Na semana passada, o Albert Einstein afastou a médica Nise Yamaguchi após ela comparar o medo gerado pela pandemia ao Holocausto. Ela disse que o real motivo foi a defesa que ela faz o uso da cloroquina. O que aconteceu?
A luta da comunidade judaica mundial é contra a banalização do Holocausto, da morte de seis milhões de judeus, para comparações. Entendemos a fala como uma infração à ética de se trabalhar aqui e não da ética médica. Por isso, seguimos com a deliberação de que, enquanto ela não completasse um processo ético-institucional, não permitiríamos a internação de novos casos (sob supervisão dela). Isso está em trâmite no comitê de ética institucional. Uma retratação pessoal, de próprio punho, é o que a gente aguarda.

Quando o senhor acha que teremos uma vacina?

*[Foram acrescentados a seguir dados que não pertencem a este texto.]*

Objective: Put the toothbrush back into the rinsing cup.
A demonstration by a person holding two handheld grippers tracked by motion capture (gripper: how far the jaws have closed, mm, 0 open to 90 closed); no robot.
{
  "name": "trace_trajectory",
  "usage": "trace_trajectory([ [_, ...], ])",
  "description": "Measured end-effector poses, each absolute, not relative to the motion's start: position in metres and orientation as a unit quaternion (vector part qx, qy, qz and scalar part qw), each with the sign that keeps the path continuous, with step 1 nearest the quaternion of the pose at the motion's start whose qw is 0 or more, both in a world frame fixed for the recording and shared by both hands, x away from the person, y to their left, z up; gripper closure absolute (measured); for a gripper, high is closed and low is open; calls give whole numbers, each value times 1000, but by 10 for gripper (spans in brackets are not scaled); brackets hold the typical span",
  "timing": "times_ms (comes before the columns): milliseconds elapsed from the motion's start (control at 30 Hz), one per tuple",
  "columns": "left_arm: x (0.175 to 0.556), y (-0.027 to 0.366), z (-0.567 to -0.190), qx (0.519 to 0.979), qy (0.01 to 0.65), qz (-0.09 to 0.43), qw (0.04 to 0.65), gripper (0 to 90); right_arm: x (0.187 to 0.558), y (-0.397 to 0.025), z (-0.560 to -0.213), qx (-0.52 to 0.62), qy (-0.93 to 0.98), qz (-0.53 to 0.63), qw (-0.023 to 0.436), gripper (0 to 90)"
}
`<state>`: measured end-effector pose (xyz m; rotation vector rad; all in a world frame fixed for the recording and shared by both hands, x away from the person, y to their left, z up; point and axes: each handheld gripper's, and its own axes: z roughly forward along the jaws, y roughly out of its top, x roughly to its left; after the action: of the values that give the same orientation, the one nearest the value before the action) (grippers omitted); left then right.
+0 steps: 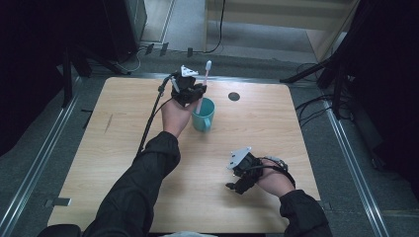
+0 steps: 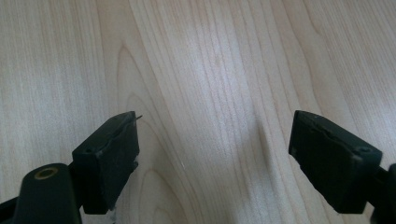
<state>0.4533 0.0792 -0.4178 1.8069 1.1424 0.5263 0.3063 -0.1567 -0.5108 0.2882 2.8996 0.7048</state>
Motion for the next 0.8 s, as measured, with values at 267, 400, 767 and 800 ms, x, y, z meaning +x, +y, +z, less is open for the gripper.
trace_trajectory([
  [267, 448, 78, -435, 738, 465, 206, 443, 791, 306, -156, -512, 90, 966, 231, 70, 161],
  [400, 447, 75, -442, 745, 466, 197, 435, 791, 306, -155, -512, 91, 966, 231, 70, 161],
  [767, 444, 70, -456, 755, 465, 186, 422, 789, 306, -155, -513, 91, 967, 229, 65, 161],
  [800, 443, 69, -457, 756, 466, 186, 420, 789, 306, -155, -513, 92, 967, 229, 65, 161],
])
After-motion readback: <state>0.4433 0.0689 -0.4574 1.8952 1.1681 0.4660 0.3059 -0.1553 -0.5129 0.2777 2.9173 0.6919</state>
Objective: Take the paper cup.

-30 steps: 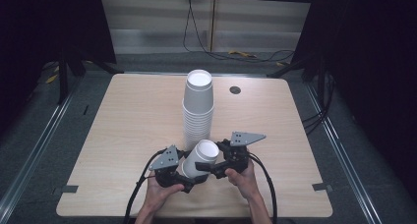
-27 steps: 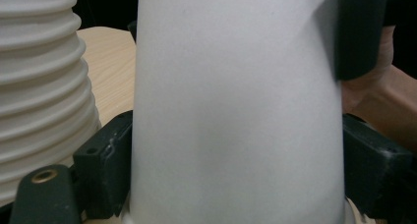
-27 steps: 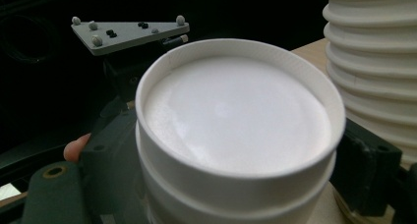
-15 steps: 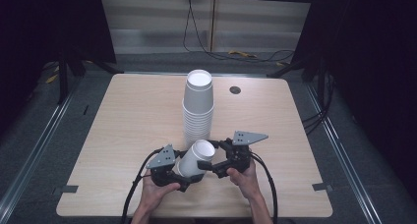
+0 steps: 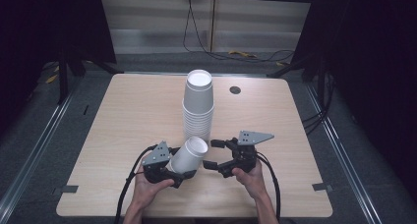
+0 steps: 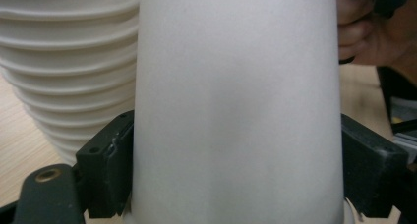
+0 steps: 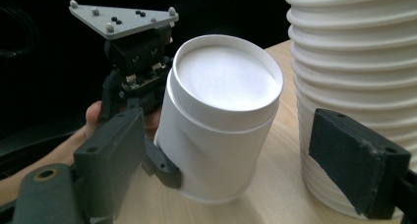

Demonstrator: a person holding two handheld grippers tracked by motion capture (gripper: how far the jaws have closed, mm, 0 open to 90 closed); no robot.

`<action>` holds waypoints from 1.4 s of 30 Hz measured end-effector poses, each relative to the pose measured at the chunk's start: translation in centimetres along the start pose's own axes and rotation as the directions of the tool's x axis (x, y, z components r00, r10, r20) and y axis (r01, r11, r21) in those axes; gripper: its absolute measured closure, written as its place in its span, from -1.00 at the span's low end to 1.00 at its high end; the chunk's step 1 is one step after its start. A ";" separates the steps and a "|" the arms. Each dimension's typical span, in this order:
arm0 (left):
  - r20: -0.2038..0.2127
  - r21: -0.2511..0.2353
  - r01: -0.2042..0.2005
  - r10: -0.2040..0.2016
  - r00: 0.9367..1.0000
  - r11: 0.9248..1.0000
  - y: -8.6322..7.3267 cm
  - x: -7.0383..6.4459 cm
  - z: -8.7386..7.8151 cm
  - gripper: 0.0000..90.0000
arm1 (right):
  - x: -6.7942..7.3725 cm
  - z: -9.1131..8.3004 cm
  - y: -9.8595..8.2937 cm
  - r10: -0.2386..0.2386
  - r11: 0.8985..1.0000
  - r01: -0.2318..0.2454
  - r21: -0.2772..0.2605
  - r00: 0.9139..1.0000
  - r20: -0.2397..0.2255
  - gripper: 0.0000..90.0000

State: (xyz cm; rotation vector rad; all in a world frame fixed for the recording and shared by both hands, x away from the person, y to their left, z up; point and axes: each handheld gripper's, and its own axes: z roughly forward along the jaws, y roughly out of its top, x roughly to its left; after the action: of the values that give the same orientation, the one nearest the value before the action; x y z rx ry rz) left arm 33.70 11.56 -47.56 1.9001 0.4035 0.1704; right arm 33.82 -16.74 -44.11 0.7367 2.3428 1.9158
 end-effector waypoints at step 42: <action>0.013 0.268 -0.168 0.171 0.985 0.949 3.1 0.8 -0.1 -0.65 | 0.6 0.3 1.5 -0.123 0.959 0.112 0.261 0.992 0.025 -0.63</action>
State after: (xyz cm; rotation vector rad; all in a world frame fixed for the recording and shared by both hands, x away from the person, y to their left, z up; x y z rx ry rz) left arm 34.99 10.95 -44.75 2.2040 0.2793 0.2500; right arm 33.83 -16.07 -42.61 0.6265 2.5769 1.5514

Eu estava pessimista, mas, com as últimas notícias, me tornei mais otimista. Eu acho que a gente chega a uma vacina até o final do ano. Resta saber quando ela estaria disponível para nós, brasileiros, em vista da competição que vai existir. Por outro lado, nós tivemos a felicidade de acordos, como o feito com a empresa que faz a Sinovac e com a Universidade de Oxford, que preveem o direcionamento de algumas amostras para o Brasil. O mais interessante é que estão sendo capitaneados recursos para o desenvolvimento dessas vacinas no território nacional.

E como a pandemia deve alterar o sistema de saúde brasileio?
É possível pensar que nascerá um sistema mais focado na atenção primária, na prevenção, e não no modelo hospitalocêntrico. Notamos que os casos que evoluem para a forma mais grave da doença são de pacientes com doenças crônicas e preveníveis. É preciso foco na promoção da saúde, na prevenção de doenças e no controle de doenças crônicas. Acredito, também, que focaremos na contenção de desperdício e alocação correta dos recursos. Há oportunidades, pelo aumento da interação entre profissional de saúde e população, de termos uma medicina com maior humanismo. Destaco, também, o cuidado e a assistência médica especializada de forma virtual, pela telemedicina, que permite oferecer tratamentos para doenças crônicas, análise especializada de determinados diagnósticos e exames físicos a distância. Por fim, a parceria do setor público com o privado permite atingirmos esse grau de evolução de forma ágil, coordenada e com qualidade.